SUPPLIED MATERIAL Block Start

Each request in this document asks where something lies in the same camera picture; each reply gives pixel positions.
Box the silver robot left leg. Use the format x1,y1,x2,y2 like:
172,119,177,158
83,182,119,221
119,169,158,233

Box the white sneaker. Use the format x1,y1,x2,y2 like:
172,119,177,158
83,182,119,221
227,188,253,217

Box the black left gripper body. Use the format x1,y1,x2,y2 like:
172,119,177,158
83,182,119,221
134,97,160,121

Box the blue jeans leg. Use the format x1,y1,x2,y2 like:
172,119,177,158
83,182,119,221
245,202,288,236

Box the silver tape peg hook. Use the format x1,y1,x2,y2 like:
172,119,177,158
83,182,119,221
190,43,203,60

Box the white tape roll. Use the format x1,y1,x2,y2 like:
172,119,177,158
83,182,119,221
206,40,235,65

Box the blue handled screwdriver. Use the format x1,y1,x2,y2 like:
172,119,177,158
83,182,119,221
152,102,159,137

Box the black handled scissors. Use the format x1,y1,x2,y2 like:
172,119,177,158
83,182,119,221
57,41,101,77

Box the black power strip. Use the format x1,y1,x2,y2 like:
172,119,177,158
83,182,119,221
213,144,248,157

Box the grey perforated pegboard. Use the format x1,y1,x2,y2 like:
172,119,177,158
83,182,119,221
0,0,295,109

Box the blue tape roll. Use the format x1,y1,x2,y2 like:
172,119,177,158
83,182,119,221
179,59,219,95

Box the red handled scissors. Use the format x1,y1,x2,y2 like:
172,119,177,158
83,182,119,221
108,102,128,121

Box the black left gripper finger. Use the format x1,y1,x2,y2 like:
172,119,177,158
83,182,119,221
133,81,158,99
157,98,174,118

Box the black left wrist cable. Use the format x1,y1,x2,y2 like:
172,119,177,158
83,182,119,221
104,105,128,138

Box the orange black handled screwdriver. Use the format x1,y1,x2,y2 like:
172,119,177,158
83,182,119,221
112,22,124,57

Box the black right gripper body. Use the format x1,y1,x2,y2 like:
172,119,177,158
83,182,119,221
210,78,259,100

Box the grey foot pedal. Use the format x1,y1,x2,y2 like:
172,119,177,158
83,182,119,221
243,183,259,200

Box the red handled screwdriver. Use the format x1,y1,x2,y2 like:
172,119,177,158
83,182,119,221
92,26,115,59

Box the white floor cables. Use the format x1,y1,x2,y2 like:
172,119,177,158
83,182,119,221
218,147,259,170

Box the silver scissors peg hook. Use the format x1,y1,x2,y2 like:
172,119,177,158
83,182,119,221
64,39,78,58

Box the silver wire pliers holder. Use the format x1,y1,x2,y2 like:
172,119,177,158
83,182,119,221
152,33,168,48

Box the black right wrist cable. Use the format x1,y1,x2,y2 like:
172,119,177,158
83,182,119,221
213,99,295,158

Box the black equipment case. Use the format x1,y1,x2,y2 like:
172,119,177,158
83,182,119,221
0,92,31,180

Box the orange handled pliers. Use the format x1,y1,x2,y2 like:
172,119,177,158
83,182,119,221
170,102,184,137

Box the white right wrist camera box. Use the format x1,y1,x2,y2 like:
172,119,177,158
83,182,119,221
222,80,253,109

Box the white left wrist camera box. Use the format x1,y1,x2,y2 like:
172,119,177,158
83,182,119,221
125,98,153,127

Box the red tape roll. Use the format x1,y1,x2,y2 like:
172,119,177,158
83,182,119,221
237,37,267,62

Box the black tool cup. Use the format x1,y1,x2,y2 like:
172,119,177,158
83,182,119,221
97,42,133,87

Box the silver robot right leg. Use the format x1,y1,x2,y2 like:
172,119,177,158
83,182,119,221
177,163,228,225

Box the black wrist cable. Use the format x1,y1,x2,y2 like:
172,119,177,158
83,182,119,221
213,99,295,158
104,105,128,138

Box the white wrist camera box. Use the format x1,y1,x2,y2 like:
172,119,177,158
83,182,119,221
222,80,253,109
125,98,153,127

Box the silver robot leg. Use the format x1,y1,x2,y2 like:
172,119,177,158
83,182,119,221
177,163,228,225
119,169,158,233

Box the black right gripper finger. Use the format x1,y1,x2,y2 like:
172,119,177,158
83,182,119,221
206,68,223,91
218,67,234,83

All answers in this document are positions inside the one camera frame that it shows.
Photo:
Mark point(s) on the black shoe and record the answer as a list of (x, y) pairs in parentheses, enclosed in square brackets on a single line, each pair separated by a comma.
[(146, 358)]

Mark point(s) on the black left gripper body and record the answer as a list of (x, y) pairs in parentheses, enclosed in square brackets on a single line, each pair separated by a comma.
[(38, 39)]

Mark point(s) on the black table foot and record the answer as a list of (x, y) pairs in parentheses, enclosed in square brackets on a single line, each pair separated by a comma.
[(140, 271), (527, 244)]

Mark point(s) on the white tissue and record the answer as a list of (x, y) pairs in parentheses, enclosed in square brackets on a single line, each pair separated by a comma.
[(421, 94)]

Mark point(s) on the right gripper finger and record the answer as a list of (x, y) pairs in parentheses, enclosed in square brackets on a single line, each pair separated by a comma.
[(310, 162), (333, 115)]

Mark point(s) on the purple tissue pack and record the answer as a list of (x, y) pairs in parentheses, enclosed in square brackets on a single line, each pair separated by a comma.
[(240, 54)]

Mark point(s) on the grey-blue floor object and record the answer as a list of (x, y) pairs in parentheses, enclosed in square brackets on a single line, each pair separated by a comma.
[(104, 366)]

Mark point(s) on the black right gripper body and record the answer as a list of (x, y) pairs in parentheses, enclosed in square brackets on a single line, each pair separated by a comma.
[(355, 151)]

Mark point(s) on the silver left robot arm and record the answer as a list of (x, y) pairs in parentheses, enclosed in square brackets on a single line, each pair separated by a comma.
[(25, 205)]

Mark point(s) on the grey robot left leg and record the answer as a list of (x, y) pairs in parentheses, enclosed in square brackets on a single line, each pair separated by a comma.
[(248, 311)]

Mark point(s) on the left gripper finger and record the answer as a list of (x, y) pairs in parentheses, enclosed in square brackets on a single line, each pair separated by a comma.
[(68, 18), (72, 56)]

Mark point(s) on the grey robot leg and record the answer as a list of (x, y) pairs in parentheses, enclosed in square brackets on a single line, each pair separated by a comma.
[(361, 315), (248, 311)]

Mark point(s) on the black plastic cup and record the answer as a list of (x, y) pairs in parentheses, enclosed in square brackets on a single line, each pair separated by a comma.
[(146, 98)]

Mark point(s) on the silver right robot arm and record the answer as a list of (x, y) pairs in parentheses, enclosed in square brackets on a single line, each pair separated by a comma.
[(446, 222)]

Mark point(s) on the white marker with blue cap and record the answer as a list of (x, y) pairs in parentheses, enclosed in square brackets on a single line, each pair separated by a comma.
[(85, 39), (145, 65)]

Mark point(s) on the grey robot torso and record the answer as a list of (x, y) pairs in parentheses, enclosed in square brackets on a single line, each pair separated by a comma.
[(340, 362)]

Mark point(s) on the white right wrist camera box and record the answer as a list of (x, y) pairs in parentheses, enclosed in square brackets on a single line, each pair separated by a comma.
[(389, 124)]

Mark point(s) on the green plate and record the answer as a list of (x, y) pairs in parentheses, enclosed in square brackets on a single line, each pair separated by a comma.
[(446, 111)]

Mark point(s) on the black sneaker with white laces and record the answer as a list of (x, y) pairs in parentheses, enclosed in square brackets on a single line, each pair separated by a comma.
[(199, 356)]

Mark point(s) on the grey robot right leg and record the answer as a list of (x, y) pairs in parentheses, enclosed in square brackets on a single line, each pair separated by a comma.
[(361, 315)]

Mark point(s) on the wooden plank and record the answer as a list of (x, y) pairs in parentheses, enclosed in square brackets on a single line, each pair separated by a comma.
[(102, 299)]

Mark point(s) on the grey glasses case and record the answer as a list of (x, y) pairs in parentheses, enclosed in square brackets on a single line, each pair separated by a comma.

SUPPLIED MATERIAL Block End

__WHAT THE TASK ASKS__:
Every line of the material should be transcribed without alteration.

__EXERCISE ANSWER__:
Each request in this document asks where something lies in the same camera picture; each reply gives pixel positions.
Box the silver robot left leg. Use the format x1,y1,x2,y2 like:
172,119,177,158
83,182,119,221
119,169,158,233

Box the white sneaker. Use the format x1,y1,x2,y2 like:
172,119,177,158
83,182,119,221
227,188,253,217

Box the black left gripper body. Use the format x1,y1,x2,y2 like:
172,119,177,158
83,182,119,221
134,97,160,121

Box the blue jeans leg. Use the format x1,y1,x2,y2 like:
172,119,177,158
83,182,119,221
245,202,288,236

Box the silver tape peg hook. Use the format x1,y1,x2,y2 like:
172,119,177,158
83,182,119,221
190,43,203,60

Box the white tape roll. Use the format x1,y1,x2,y2 like:
172,119,177,158
83,182,119,221
206,40,235,65

Box the blue handled screwdriver. Use the format x1,y1,x2,y2 like:
172,119,177,158
83,182,119,221
152,102,159,137

Box the black handled scissors. Use the format x1,y1,x2,y2 like:
172,119,177,158
83,182,119,221
57,41,101,77

Box the black power strip. Use the format x1,y1,x2,y2 like:
172,119,177,158
83,182,119,221
213,144,248,157

Box the grey perforated pegboard. Use the format x1,y1,x2,y2 like:
172,119,177,158
83,182,119,221
0,0,295,109

Box the blue tape roll. Use the format x1,y1,x2,y2 like:
172,119,177,158
83,182,119,221
179,59,219,95

Box the red handled scissors. Use the format x1,y1,x2,y2 like:
172,119,177,158
83,182,119,221
108,102,128,121

Box the black left gripper finger. Use the format x1,y1,x2,y2 like:
172,119,177,158
83,182,119,221
133,81,158,99
157,98,174,118

Box the black left wrist cable. Use the format x1,y1,x2,y2 like:
172,119,177,158
83,182,119,221
104,105,128,138

Box the orange black handled screwdriver. Use the format x1,y1,x2,y2 like:
172,119,177,158
83,182,119,221
112,22,124,57

Box the black right gripper body. Use the format x1,y1,x2,y2 like:
172,119,177,158
83,182,119,221
210,78,259,100

Box the grey foot pedal. Use the format x1,y1,x2,y2 like:
172,119,177,158
83,182,119,221
243,183,259,200

Box the red handled screwdriver. Use the format x1,y1,x2,y2 like:
172,119,177,158
83,182,119,221
92,26,115,59

Box the white floor cables. Use the format x1,y1,x2,y2 like:
172,119,177,158
83,182,119,221
218,147,259,170

Box the silver scissors peg hook. Use the format x1,y1,x2,y2 like:
172,119,177,158
83,182,119,221
64,39,78,58

Box the silver wire pliers holder. Use the format x1,y1,x2,y2 like:
172,119,177,158
83,182,119,221
152,33,168,48

Box the black right wrist cable. Use the format x1,y1,x2,y2 like:
172,119,177,158
83,182,119,221
213,99,295,158

Box the black equipment case. Use the format x1,y1,x2,y2 like:
172,119,177,158
83,182,119,221
0,92,31,180

Box the orange handled pliers. Use the format x1,y1,x2,y2 like:
172,119,177,158
83,182,119,221
170,102,184,137

Box the white right wrist camera box. Use the format x1,y1,x2,y2 like:
172,119,177,158
83,182,119,221
222,80,253,109

Box the white left wrist camera box. Use the format x1,y1,x2,y2 like:
172,119,177,158
83,182,119,221
125,98,153,127

Box the red tape roll. Use the format x1,y1,x2,y2 like:
172,119,177,158
83,182,119,221
237,37,267,62

Box the black tool cup. Use the format x1,y1,x2,y2 like:
172,119,177,158
83,182,119,221
97,42,133,87

Box the silver robot right leg. Use the format x1,y1,x2,y2 like:
172,119,177,158
83,182,119,221
177,163,228,225

Box the black wrist cable. Use the format x1,y1,x2,y2 like:
172,119,177,158
83,182,119,221
213,99,295,158
104,105,128,138

Box the white wrist camera box. Use the format x1,y1,x2,y2 like:
172,119,177,158
83,182,119,221
222,80,253,109
125,98,153,127

Box the silver robot leg. Use the format x1,y1,x2,y2 like:
172,119,177,158
83,182,119,221
177,163,228,225
119,169,158,233

Box the black right gripper finger. Use the format x1,y1,x2,y2 like:
172,119,177,158
83,182,119,221
206,68,223,91
218,67,234,83

All answers in this document are positions inside the one camera frame that it shows.
Photo:
Mark point(s) on the black shoe and record the answer as a list of (x, y) pairs in parentheses, enclosed in square brackets on a single line, each pair separated by a comma.
[(146, 358)]

Mark point(s) on the black left gripper body and record the answer as a list of (x, y) pairs in parentheses, enclosed in square brackets on a single line, each pair separated by a comma.
[(38, 39)]

Mark point(s) on the black table foot and record the answer as a list of (x, y) pairs in parentheses, enclosed in square brackets on a single line, each pair separated by a comma.
[(140, 271), (527, 244)]

Mark point(s) on the white tissue and record the answer as a list of (x, y) pairs in parentheses, enclosed in square brackets on a single line, each pair separated by a comma.
[(421, 94)]

Mark point(s) on the right gripper finger and record the answer as a list of (x, y) pairs in parentheses, enclosed in square brackets on a single line, each pair separated by a comma.
[(310, 162), (333, 115)]

Mark point(s) on the purple tissue pack and record the answer as a list of (x, y) pairs in parentheses, enclosed in square brackets on a single line, each pair separated by a comma.
[(240, 54)]

Mark point(s) on the grey-blue floor object and record the answer as a list of (x, y) pairs in parentheses, enclosed in square brackets on a single line, each pair separated by a comma.
[(104, 366)]

Mark point(s) on the black right gripper body and record the answer as a list of (x, y) pairs in parentheses, enclosed in square brackets on a single line, each pair separated by a comma.
[(355, 151)]

Mark point(s) on the silver left robot arm and record the answer as a list of (x, y) pairs in parentheses, enclosed in square brackets on a single line, each pair separated by a comma.
[(25, 205)]

Mark point(s) on the grey robot left leg and record the answer as a list of (x, y) pairs in parentheses, enclosed in square brackets on a single line, each pair separated by a comma.
[(248, 311)]

Mark point(s) on the left gripper finger and record the answer as a list of (x, y) pairs in parentheses, enclosed in square brackets on a single line, each pair separated by a comma.
[(68, 18), (72, 56)]

Mark point(s) on the grey robot leg and record the answer as a list of (x, y) pairs in parentheses, enclosed in square brackets on a single line, each pair separated by a comma.
[(361, 315), (248, 311)]

Mark point(s) on the black plastic cup and record the answer as a list of (x, y) pairs in parentheses, enclosed in square brackets on a single line, each pair separated by a comma.
[(146, 98)]

Mark point(s) on the silver right robot arm and record the answer as a list of (x, y) pairs in parentheses, enclosed in square brackets on a single line, each pair separated by a comma.
[(446, 222)]

Mark point(s) on the white marker with blue cap and record the answer as a list of (x, y) pairs in parentheses, enclosed in square brackets on a single line, each pair separated by a comma.
[(85, 39), (145, 65)]

Mark point(s) on the grey robot torso and record the answer as a list of (x, y) pairs in parentheses, enclosed in square brackets on a single line, each pair separated by a comma.
[(340, 362)]

Mark point(s) on the white right wrist camera box and record the answer as a list of (x, y) pairs in parentheses, enclosed in square brackets on a single line, each pair separated by a comma.
[(389, 124)]

Mark point(s) on the green plate and record the answer as a list of (x, y) pairs in parentheses, enclosed in square brackets on a single line, each pair separated by a comma.
[(446, 111)]

Mark point(s) on the black sneaker with white laces and record the answer as a list of (x, y) pairs in parentheses, enclosed in square brackets on a single line, each pair separated by a comma.
[(199, 356)]

Mark point(s) on the grey robot right leg and record the answer as a list of (x, y) pairs in parentheses, enclosed in square brackets on a single line, each pair separated by a comma.
[(361, 315)]

Mark point(s) on the wooden plank and record the answer as a list of (x, y) pairs in parentheses, enclosed in square brackets on a single line, each pair separated by a comma.
[(102, 299)]

Mark point(s) on the grey glasses case and record the answer as a list of (x, y) pairs in parentheses, enclosed in square brackets on a single line, each pair separated by a comma.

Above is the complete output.